Let $$P_n = \alpha^n + \beta^n$$, $$n \in \mathbb{N}$$. If $$P_{10} = 123$$, $$P_9 = 76$$, $$P_8 = 47$$ and $$P_1 = 1$$, then the quadratic equation having roots $$\frac{1}{\alpha}$$ and $$\frac{1}{\beta}$$ is:

We are given $$P_n = \alpha^n + \beta^n$$ with $$P_{10} = 123$$, $$P_9 = 76$$, $$P_8 = 47$$, and $$P_1 = 1$$.

If $$\alpha$$ and $$\beta$$ are roots of $$x^2 - sx + p = 0$$ where $$s = \alpha + \beta$$ and $$p = \alpha\beta$$, then by Newton's identity: $$P_n = s \cdot P_{n-1} - p \cdot P_{n-2}$$.

Using $$n = 10$$: $$P_{10} = s \cdot P_9 - p \cdot P_8$$, so $$123 = 76s - 47p$$ ...(1)

We also know $$P_1 = \alpha + \beta = s = 1$$.

Substituting $$s = 1$$ in (1): $$123 = 76 - 47p$$, so $$47p = 76 - 123 = -47$$, giving $$p = -1$$.

Verification: $$P_2 = s \cdot P_1 - 2p = 1 - (-2) = 3$$. $$P_3 = s \cdot P_2 - p \cdot P_1 = 3 + 1 = 4$$. Continuing this recurrence should yield $$P_8 = 47$$, $$P_9 = 76$$, $$P_{10} = 123$$. Let us verify: $$P_4 = P_3 + P_2 = 7$$, $$P_5 = 11$$, $$P_6 = 18$$, $$P_7 = 29$$, $$P_8 = 47$$, $$P_9 = 76$$, $$P_{10} = 123$$. Confirmed.

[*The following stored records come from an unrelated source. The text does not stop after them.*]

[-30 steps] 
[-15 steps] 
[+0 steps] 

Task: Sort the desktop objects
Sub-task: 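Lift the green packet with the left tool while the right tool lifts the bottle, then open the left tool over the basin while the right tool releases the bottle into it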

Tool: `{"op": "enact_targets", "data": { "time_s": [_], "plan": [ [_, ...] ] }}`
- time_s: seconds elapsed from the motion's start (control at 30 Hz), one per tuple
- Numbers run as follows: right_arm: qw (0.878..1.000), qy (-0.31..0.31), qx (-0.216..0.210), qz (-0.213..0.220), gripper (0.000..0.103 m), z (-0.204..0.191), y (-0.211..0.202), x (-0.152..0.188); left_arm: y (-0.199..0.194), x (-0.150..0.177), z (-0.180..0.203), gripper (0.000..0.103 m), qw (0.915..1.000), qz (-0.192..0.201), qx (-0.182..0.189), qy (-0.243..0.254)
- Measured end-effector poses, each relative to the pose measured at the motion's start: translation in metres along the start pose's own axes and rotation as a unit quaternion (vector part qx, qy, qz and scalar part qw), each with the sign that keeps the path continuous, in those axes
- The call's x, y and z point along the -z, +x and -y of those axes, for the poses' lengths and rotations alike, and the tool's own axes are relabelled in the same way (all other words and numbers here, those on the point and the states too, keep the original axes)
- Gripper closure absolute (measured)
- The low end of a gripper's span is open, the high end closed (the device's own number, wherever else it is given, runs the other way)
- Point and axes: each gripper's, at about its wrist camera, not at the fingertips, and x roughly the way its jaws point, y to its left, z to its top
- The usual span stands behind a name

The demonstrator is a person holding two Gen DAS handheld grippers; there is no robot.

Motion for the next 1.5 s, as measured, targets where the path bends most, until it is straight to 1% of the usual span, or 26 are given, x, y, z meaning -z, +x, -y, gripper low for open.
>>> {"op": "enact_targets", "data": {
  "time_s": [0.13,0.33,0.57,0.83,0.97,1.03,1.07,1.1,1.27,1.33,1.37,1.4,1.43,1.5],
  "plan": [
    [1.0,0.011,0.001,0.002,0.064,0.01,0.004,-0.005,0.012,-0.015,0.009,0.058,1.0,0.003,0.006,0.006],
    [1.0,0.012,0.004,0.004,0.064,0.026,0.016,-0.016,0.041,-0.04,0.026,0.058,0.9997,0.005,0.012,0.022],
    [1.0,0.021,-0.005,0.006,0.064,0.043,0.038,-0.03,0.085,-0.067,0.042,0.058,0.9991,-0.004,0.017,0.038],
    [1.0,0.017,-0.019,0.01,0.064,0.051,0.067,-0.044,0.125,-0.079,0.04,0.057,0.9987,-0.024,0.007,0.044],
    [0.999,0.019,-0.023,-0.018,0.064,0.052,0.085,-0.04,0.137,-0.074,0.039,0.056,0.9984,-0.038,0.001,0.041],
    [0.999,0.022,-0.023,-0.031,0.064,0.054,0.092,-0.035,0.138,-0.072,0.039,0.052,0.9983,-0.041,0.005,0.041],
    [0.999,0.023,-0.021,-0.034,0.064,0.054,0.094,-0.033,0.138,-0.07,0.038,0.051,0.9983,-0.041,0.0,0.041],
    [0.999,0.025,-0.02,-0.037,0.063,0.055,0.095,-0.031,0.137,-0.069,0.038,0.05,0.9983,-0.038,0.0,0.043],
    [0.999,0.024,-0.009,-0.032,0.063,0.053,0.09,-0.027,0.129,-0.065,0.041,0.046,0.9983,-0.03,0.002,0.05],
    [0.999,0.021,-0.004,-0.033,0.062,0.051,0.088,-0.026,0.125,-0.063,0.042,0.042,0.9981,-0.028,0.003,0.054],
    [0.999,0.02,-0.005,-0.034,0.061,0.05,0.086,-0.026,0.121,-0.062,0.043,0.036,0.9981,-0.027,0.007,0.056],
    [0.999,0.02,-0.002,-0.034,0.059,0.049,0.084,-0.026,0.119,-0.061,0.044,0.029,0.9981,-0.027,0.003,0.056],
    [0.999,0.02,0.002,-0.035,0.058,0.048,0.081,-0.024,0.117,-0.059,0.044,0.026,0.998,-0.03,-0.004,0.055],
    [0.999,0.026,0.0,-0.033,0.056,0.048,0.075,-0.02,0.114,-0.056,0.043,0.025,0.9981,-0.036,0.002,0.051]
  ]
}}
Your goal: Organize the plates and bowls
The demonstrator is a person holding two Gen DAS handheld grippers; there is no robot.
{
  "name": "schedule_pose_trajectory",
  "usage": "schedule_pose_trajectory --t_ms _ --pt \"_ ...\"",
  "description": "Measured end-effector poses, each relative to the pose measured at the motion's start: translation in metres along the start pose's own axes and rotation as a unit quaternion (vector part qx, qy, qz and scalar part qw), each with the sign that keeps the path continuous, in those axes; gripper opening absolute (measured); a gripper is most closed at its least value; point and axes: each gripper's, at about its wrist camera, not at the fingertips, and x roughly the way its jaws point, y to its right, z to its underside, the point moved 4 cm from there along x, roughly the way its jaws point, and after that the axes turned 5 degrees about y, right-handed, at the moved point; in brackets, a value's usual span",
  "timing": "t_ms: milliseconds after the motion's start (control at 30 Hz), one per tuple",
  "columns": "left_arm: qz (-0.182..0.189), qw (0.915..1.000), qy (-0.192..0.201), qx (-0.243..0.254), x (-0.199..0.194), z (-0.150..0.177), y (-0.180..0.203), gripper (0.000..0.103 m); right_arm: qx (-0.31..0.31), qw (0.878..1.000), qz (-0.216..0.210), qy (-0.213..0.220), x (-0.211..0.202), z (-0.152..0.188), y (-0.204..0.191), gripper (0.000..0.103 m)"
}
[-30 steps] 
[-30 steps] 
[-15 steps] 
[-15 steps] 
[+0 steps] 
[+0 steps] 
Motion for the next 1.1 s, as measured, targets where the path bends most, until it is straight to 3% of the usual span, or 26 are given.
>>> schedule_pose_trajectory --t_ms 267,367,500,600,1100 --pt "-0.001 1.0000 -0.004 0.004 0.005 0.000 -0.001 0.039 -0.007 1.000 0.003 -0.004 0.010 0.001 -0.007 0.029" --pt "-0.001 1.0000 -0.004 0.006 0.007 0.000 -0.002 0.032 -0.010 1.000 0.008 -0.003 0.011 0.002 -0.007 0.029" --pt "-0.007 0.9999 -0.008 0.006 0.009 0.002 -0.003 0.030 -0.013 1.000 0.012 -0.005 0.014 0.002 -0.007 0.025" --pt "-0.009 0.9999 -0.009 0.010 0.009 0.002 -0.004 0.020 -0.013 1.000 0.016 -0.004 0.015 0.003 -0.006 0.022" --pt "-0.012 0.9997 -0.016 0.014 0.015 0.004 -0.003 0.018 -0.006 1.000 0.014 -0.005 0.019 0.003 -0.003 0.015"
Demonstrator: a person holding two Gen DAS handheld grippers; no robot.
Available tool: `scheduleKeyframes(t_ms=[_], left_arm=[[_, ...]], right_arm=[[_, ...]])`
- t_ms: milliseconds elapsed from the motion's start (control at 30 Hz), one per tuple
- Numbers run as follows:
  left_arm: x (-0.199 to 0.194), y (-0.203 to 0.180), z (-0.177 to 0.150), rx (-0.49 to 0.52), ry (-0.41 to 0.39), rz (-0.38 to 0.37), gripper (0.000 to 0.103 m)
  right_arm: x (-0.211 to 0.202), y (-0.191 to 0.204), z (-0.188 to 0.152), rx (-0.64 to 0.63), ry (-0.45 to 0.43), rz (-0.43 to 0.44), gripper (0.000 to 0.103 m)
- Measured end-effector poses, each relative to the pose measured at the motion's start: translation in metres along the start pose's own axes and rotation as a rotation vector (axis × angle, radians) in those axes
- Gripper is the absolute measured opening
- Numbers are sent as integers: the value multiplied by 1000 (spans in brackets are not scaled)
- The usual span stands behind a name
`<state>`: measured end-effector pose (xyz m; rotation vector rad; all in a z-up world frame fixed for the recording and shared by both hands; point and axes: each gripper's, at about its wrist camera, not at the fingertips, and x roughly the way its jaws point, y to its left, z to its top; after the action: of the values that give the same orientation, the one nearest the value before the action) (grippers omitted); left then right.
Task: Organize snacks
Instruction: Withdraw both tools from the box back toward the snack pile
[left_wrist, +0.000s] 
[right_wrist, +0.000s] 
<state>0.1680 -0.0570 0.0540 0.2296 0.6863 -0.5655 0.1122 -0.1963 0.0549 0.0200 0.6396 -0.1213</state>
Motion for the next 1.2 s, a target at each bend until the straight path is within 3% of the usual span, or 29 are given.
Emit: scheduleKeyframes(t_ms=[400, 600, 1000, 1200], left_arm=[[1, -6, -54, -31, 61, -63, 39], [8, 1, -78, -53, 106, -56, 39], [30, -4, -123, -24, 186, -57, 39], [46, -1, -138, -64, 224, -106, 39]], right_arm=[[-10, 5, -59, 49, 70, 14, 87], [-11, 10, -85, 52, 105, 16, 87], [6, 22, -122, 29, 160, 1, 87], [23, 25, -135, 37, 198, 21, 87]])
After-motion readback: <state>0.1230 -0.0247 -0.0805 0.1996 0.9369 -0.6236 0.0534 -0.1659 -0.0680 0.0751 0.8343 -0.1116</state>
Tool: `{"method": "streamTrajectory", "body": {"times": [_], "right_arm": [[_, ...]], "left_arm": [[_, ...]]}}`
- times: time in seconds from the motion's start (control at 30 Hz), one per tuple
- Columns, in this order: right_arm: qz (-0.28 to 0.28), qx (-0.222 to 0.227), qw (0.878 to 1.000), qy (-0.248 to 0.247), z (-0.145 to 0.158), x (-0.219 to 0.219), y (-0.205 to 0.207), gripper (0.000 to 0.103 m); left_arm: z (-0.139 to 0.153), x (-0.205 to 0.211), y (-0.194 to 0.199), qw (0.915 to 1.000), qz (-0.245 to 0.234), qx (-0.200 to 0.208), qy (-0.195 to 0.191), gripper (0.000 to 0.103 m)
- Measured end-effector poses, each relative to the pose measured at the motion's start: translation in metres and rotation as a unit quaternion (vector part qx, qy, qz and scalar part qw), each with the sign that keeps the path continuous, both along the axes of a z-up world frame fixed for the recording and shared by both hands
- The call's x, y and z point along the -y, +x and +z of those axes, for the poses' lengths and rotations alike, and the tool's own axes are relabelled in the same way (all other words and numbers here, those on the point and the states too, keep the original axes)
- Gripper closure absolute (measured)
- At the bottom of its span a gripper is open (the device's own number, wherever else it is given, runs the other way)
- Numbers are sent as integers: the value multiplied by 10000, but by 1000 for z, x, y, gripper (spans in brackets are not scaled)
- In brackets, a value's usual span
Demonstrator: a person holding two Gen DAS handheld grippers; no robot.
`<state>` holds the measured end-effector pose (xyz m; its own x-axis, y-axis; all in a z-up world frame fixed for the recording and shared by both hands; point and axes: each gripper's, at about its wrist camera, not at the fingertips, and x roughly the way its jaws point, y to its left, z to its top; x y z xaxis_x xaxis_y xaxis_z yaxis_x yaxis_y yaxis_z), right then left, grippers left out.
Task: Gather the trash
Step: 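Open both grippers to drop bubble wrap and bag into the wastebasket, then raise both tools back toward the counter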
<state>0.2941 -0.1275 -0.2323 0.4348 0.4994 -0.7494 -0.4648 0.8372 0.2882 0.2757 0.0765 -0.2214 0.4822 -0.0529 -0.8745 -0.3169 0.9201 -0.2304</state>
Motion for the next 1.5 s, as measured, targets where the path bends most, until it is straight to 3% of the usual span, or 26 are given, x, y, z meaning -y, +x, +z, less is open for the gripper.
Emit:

The quadratic with roots $$\alpha$$ and $$\beta$$ is $$x^2 - x - 1 = 0$$ (since $$s = 1$$ and $$p = -1$$).

We need the quadratic with roots $$\frac{1}{\alpha}$$ and $$\frac{1}{\beta}$$. The sum is $$\frac{1}{\alpha} + \frac{1}{\beta} = \frac{\alpha + \beta}{\alpha\beta} = \frac{1}{-1} = -1$$. The product is $$\frac{1}{\alpha\beta} = \frac{1}{-1} = -1$$.

So the quadratic is $$x^2 - (-1)x + (-1) = 0$$, which is $$x^2 + x - 1 = 0$$.

Hence, the correct answer is Option B.